How to "grep" out specific line ranges of a file

Question

Try using sed as mentioned on http://linuxcommando.blogspot.com/2008/03/using-sed-to-extract-lines-in-text-file.html. For example use

sed '2,4!d' somefile.txt

to print from the second line to the fourth line of somefile.txt. (And don't forget to check http://www.grymoire.com/Unix/Sed.html, sed is a wonderful tool.)

The following command will do what you asked for "extract the lines between 1234 and 5555" in someFile.

sed -n '1234,5555p' someFile

If I understand correctly, you want to find a pattern between two line numbers. The awk one-liner could be

awk '/whatev/ && NR >= 1234 && NR <= 5555' file

You don't need to run grep followed by sed.

Perl one-liner:

perl -ne 'if (/whatev/ && $. >= 1234 && $. <= 5555) {print}' file

Line numbers are OK if you can guarantee the position of what you want. Over the years, my favorite flavor of this has been something like this:

sed "/First Line of Text/,/Last Line of Text/d" filename

which deletes all lines from the first matched line to the last match, including those lines.

Use sed -n with "p" instead of "d" to print those lines instead. Way more useful for me, as I usually don't know where those lines are.
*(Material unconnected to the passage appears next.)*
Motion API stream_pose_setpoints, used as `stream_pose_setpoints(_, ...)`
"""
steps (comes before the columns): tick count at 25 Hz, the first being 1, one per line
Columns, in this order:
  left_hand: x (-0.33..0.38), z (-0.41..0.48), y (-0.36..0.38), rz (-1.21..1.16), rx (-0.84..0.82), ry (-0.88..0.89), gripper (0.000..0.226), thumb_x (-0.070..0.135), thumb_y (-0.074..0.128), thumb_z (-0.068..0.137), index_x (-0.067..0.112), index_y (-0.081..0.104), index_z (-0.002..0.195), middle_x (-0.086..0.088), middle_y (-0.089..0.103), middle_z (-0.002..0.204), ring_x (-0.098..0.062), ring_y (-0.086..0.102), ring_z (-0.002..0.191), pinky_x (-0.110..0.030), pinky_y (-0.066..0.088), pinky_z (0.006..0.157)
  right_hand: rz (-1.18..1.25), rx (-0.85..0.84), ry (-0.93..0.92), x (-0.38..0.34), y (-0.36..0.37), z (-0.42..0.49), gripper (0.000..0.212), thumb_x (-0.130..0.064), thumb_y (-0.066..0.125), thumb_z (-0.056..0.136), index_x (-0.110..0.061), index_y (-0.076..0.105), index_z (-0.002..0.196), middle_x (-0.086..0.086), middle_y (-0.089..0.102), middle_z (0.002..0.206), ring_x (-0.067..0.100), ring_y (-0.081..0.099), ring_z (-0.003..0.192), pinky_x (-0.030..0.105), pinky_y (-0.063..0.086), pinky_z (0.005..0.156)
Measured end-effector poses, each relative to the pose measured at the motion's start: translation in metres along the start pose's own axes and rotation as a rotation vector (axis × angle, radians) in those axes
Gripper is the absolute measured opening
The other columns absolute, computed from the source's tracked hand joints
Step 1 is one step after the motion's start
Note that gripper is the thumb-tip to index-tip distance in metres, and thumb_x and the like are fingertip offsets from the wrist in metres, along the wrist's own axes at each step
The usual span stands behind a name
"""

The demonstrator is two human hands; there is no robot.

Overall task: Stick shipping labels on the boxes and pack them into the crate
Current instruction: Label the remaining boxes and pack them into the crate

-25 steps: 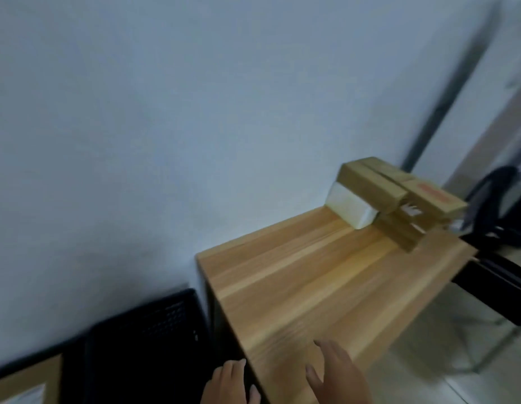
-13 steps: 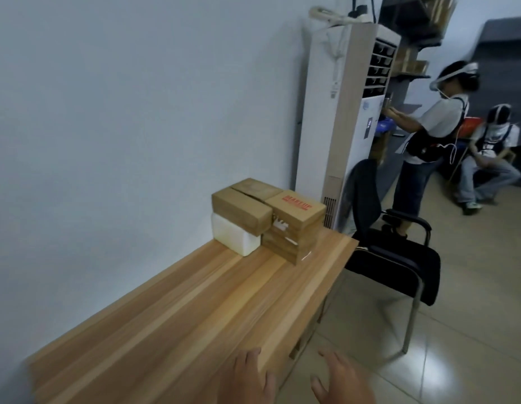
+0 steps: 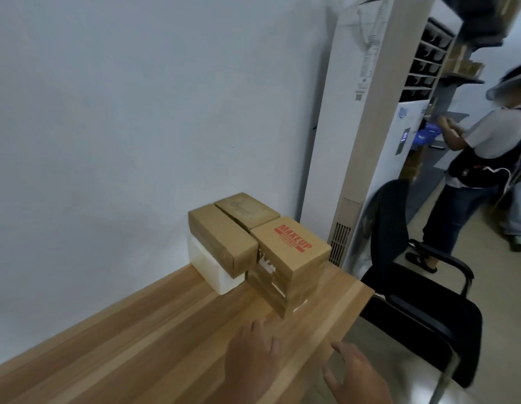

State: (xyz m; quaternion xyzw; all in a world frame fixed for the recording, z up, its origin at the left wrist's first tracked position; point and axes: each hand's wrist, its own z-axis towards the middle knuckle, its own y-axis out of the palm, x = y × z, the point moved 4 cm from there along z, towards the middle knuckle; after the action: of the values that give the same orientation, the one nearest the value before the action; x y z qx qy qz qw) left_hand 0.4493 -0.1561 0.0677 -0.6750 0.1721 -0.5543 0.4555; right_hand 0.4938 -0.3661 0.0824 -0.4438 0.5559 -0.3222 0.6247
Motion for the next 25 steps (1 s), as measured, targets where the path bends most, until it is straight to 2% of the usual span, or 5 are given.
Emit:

Put this in a file and make it executable:

#!/bin/bash
start=`grep -n $1 < $3 | head -n1 | cut -d: -f1; exit ${PIPESTATUS[0]}`
if [ ${PIPESTATUS[0]} -ne 0 ]; then
    echo "couldn't find start pattern!" 1>&2
    exit 1
fi
stop=`tail -n +$start < $3 | grep -n $2 | head -n1 | cut -d: -f1; exit ${PIPESTATUS[1]}`
if [ ${PIPESTATUS[0]} -ne 0 ]; then
    echo "couldn't find end pattern!" 1>&2
    exit 1
fi

stop=$(( $stop + $start - 1))

sed "$start,$stop!d" < $3

Execute the file with arguments (NOTE that the script does not handle spaces in arguments!):

1. Starting grep pattern
2. Stopping grep pattern
3. File path

To use with your example, use arguments: 1234 5555 myfile.txt

Includes lines with starting and stopping pattern.